[WHAT THE TASK ASKS] Read the listing below and copy out each line where the word "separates" occurs.

[GIVEN DATA]

....................

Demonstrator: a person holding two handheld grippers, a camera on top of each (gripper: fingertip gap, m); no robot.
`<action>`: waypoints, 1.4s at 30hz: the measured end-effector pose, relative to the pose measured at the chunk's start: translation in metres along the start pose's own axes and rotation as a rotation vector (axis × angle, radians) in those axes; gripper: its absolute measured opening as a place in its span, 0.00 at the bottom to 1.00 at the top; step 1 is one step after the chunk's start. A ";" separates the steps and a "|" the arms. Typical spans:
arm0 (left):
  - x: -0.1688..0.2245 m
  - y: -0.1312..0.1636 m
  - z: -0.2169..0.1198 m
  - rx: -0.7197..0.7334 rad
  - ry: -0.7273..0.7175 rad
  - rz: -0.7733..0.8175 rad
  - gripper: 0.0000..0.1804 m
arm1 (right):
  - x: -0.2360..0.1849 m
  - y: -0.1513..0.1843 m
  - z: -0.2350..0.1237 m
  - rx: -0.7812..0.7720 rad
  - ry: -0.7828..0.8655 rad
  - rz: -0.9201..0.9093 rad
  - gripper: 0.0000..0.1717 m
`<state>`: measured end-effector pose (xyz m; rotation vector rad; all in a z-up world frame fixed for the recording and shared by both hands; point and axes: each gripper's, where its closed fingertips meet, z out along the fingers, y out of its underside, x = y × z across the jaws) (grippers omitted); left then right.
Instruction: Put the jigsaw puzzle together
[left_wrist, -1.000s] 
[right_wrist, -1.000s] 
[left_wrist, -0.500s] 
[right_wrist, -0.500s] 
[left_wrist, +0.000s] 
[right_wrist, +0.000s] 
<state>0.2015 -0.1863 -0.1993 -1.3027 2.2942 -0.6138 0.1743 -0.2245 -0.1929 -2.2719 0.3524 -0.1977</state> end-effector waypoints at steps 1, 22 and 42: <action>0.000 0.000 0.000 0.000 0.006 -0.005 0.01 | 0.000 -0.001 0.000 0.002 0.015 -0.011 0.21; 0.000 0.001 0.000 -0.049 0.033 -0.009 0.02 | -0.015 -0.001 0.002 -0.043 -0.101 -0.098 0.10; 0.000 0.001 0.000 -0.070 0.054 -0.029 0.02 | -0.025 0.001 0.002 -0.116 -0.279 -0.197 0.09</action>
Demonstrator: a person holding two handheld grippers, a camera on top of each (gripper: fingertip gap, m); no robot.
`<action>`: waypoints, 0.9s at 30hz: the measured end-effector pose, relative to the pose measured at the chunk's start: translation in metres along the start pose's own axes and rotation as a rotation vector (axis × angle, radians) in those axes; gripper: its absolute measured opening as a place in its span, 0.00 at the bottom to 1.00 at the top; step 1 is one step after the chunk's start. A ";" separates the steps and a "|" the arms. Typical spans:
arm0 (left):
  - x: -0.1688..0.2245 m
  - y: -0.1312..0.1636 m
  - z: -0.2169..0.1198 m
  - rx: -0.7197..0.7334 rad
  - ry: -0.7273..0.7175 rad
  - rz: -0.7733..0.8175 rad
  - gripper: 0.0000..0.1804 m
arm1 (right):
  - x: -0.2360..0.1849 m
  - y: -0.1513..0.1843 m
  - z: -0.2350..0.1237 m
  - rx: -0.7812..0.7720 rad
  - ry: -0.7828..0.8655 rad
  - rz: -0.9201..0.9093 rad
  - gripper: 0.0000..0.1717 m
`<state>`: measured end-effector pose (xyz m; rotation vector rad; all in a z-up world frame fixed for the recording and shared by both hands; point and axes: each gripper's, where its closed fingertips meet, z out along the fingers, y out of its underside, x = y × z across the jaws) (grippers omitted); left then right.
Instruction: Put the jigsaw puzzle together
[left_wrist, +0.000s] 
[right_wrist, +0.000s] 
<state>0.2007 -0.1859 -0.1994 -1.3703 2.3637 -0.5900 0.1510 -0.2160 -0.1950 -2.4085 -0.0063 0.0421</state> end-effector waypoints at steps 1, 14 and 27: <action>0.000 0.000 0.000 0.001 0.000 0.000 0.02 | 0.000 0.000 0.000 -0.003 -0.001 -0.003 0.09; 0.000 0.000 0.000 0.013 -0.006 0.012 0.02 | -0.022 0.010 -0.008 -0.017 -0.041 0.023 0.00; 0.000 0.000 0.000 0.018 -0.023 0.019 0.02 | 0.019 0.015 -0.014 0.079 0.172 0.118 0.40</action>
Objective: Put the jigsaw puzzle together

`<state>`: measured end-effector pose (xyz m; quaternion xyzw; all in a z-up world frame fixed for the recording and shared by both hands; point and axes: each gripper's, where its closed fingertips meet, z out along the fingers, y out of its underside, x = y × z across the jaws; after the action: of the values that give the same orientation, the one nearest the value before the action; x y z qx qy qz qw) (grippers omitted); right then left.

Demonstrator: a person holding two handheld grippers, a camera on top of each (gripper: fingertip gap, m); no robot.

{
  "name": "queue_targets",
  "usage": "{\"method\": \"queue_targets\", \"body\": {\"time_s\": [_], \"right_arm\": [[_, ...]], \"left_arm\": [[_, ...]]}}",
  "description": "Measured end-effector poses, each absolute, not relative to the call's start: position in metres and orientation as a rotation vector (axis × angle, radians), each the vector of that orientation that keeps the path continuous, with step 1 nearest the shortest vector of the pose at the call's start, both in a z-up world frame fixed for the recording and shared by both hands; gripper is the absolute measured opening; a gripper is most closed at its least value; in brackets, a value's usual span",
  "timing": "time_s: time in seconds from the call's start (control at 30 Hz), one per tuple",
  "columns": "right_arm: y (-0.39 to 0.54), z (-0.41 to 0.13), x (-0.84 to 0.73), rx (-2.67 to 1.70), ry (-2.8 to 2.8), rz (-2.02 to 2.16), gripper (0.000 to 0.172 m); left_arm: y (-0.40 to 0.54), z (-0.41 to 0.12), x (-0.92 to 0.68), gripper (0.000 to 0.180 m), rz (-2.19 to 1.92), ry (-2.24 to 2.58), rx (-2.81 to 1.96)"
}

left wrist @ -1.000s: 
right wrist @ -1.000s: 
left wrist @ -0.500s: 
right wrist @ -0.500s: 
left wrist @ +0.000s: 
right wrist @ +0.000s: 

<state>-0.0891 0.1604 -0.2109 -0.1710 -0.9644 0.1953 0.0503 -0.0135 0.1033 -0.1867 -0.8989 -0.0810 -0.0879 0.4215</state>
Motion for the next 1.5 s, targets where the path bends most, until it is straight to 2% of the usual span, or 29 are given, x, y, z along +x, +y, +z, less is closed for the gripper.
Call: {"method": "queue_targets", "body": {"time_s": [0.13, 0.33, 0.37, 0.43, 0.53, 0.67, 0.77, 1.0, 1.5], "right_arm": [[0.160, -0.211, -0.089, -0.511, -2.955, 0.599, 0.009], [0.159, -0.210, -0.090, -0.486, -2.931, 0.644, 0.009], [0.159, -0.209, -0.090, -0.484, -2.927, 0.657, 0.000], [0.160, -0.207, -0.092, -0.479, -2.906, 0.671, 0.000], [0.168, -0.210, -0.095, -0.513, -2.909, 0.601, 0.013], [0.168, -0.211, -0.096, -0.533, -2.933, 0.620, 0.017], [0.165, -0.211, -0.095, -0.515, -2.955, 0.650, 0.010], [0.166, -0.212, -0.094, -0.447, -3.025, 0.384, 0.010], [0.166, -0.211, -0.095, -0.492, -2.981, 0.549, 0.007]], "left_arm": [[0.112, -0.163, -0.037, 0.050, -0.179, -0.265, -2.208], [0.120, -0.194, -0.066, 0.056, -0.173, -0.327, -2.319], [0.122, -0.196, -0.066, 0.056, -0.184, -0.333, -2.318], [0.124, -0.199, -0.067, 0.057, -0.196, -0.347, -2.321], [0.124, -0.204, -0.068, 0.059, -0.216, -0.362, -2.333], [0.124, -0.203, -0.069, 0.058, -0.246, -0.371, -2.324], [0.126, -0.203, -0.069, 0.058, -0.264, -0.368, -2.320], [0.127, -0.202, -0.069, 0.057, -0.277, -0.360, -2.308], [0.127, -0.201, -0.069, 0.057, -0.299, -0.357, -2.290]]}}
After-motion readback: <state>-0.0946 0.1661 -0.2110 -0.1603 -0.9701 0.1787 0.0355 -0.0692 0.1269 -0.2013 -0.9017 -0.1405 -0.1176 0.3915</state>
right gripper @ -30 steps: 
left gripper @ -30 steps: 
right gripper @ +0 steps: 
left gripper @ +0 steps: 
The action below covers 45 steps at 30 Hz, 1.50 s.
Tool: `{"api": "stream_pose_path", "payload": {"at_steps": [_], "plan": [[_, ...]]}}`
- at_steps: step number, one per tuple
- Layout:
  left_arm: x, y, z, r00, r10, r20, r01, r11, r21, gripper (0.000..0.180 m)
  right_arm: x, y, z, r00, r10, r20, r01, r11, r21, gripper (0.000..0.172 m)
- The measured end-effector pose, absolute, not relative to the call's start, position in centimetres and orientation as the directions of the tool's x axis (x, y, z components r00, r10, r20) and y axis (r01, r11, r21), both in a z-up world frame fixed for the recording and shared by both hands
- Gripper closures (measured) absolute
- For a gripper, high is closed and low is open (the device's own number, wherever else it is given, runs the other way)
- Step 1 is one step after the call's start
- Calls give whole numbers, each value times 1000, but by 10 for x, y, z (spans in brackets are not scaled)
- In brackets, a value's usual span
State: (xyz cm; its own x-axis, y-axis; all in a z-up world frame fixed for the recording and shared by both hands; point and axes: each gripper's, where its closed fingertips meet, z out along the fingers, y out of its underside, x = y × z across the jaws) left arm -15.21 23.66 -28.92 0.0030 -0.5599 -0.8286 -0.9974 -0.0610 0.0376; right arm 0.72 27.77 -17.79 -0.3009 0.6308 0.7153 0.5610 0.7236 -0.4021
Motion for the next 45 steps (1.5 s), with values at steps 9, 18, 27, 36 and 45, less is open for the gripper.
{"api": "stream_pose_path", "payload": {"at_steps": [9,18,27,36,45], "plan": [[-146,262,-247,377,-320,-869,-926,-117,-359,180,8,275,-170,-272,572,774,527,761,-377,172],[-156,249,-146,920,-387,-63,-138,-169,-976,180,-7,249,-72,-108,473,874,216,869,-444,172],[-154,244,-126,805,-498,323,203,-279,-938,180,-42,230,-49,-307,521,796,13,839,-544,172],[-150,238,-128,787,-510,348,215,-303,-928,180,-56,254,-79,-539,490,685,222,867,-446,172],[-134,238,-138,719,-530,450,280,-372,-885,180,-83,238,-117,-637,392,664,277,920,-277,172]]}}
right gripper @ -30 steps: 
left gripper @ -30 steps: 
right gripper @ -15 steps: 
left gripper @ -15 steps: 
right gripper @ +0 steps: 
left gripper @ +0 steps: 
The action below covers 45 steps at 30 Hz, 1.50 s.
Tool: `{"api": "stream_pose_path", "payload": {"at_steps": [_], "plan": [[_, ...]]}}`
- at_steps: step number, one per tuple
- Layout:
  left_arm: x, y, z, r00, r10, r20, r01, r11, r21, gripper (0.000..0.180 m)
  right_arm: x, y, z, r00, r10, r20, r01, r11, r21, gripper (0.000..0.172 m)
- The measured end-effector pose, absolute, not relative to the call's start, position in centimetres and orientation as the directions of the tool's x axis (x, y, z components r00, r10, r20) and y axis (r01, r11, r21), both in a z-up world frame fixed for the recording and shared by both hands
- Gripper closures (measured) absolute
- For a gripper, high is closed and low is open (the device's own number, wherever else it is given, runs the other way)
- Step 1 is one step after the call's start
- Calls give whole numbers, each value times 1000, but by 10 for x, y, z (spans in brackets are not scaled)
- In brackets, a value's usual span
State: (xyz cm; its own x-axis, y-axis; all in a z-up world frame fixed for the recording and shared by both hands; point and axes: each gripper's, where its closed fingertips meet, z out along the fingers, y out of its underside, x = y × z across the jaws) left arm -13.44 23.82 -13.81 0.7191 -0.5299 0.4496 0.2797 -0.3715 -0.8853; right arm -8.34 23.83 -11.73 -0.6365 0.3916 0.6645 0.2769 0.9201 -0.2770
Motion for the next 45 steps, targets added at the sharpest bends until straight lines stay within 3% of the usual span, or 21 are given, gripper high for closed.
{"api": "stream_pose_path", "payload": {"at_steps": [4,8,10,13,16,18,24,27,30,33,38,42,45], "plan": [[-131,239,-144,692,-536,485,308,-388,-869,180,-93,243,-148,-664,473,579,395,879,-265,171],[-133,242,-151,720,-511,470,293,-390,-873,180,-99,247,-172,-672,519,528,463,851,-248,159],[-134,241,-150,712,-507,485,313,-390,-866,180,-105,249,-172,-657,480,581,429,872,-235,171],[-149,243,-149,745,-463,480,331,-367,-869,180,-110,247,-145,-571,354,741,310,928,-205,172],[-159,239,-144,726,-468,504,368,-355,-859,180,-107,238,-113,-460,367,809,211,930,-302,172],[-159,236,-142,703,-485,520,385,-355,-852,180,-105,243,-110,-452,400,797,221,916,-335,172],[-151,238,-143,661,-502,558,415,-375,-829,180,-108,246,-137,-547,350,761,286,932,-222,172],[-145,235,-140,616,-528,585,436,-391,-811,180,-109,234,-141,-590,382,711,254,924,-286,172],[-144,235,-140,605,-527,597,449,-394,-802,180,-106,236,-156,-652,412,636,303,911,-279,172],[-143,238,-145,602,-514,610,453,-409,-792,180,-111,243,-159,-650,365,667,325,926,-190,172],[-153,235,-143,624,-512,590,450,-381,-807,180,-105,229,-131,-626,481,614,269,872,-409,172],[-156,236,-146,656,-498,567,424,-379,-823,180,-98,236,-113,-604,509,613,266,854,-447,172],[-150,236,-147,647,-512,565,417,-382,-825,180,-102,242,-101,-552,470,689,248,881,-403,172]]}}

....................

[ANSWER FOR THIS EXERCISE]
`<action>`: waypoints, 1.4s at 30hz: the measured end-effector pose, relative to the pose measured at the chunk's start: translation in metres along the start pose's own axes and rotation as a rotation vector (axis × angle, radians) in those axes; gripper: its absolute measured opening as a place in its span, 0.00 at the bottom to 1.00 at the top; step 1 is one step after the chunk's start. A ";" separates the steps and a "|" the arms. Typical spans:
`<action>`: waypoints, 0.9s at 30hz: the measured end-effector pose, relative to the pose measured at the chunk's start: translation in metres along the start pose's own axes and rotation as a rotation vector (axis × angle, radians) in those axes; gripper: its absolute measured opening as a place in its span, 0.00 at the bottom to 1.00 at the top; step 1 is one step after the chunk's start. A ";" separates the steps and a "|" the arms. Typical spans:

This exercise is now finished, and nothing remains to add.